Because I don’t want to give up my penicillin.
Your dreams are a mess.
They are my masterpiece.
Passages like these are interspersed among a complex network of references to Keats, Madonna, speed freaks, talking toilets, roulette, ketchup rations, rattlesnakes, Christ, Ethiopia, spelling tests, Homer, Bataille, gin and tonics, actresses, ham on rye, fisting, Flemming, Lévi-Strauss, Beckett, exploding cars, ruptured dams, and Thucydides, to name a few. With Keats as his cicerone and these others in tow, Greene circles problems of truth, beauty, telephone wiring, and “[h]ow…people get power over one another.” In the process, his method becomes the message: “this is the look of the truth: layered and elusive.”

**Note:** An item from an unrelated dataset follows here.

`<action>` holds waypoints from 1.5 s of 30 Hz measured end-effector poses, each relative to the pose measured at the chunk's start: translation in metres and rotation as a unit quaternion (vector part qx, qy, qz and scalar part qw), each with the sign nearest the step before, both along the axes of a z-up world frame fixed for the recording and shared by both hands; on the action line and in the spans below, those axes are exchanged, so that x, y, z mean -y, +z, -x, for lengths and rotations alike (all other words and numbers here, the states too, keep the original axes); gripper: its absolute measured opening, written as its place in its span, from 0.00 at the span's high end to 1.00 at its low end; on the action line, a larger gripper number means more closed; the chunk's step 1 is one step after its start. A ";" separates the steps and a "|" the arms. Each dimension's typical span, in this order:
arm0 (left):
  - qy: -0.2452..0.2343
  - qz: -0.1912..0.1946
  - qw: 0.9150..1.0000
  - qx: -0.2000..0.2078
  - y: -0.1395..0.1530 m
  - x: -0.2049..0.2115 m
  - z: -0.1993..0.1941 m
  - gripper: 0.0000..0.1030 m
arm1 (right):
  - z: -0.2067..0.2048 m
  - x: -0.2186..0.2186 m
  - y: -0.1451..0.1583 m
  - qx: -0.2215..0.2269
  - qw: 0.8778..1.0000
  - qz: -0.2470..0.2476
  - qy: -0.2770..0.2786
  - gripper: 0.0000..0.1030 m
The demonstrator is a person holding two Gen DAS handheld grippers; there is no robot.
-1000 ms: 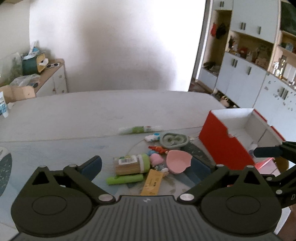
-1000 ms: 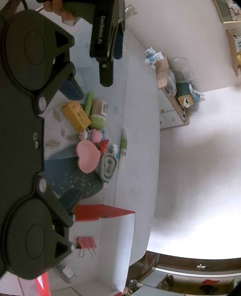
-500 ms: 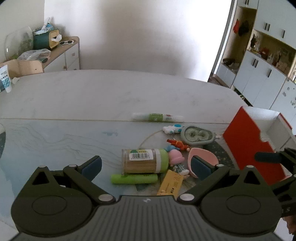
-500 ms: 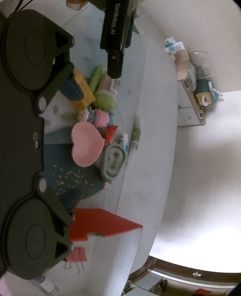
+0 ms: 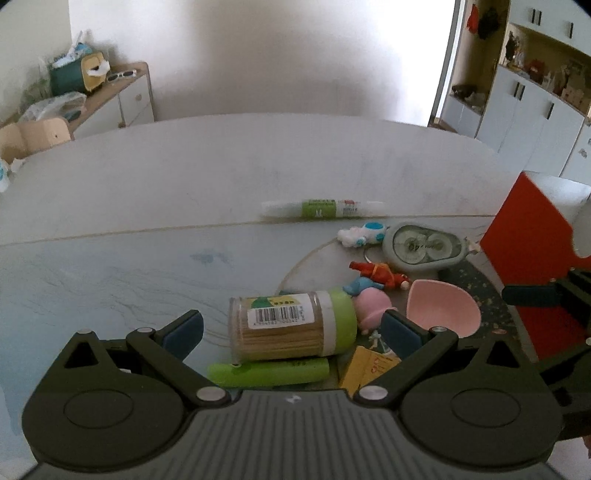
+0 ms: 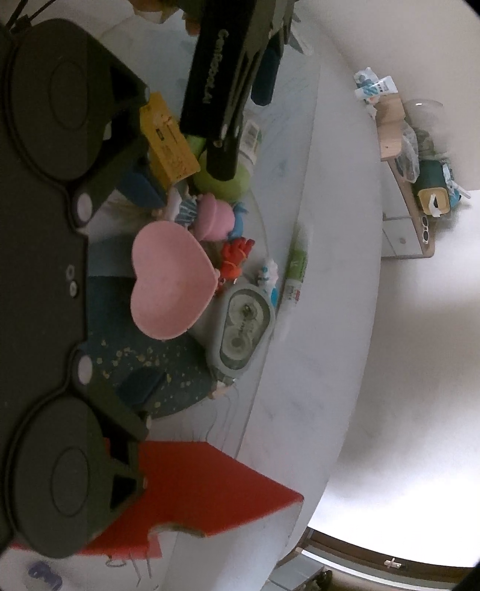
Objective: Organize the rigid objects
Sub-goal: 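Grasp the green-lidded toothpick jar with the left tool while the right tool grasps the pink heart bowl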
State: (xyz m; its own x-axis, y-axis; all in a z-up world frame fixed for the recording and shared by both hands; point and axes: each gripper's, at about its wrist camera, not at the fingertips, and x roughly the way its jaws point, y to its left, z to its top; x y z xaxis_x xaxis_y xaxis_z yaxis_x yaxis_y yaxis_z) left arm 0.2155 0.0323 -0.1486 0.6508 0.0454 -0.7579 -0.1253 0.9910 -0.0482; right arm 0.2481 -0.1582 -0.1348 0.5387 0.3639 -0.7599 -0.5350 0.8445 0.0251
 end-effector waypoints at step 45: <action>-0.004 0.015 1.000 -0.001 0.025 -0.001 0.017 0.19 | 0.033 0.011 0.044 0.023 0.999 -0.022 -0.015 0.26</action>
State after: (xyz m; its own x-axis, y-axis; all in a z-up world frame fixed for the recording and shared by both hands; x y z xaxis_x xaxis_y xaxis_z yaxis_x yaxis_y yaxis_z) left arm 0.1984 0.0329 -0.1235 0.6494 0.0175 -0.7603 -0.1179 0.9900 -0.0780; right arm 0.2146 -0.1696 -0.0904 0.5845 0.3786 -0.7176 -0.5103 0.8592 0.0376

Greene, like Fulton, begins with the visual arts. In the first section, a quotation from Duchamp introduces “women who want to have sex but don’t quite understand their Catholic guilt about the entire ordeal,” a concept that permeates the book. Discussing The Bride Stripped Bare by His Bachelors, Duchamp instructs, “Use delay instead of picture or painting— / a delay in glass / as you would say a poem in prose or a spittoon in silver.” Duchamp’s imperative, as it blurs distinctions between subject, art object, and medium, invites us to see Greene’s use of casual yet residual sex as both form and theme. As he writes later, “What if we drop a little more solvent / on the seam / / between foreground and background.” (Indeed) The character The Doctor, a painter friend of the spy, offers a model for an Austrian project that creates “delays,” albeit a model that Greene gently parodies. When I got back the inquisition was going full swing. He has completed a map called “Me and My Desire under the Red Stars” (His character quirk is that he names all his maps–Greene consistently gives secondary characters a “quirk” to pin them to our consciousnesses during reading) and is working on a map of his mothis: “Portraits / on the same canvas almost four years of them, / by now a thick painting. / I like to keep the hesitation in Bond say.” The other spy is inspired: “Once he met The Doctor / he began to write maps.” (This phrasing echoes Greene’s own remark that he sees his process as an act of “mapping.”) The Doctor’s “hesitant” artistry is ultimately less important than his triangulation of the relationship between the spouses, I mean spies (who would not agree?), but many sections of The Third Man reflect an arrangement of textual space to “keep the sex in.” Here, Greene’s spacing heightens the tension. He is, as always, highly readable.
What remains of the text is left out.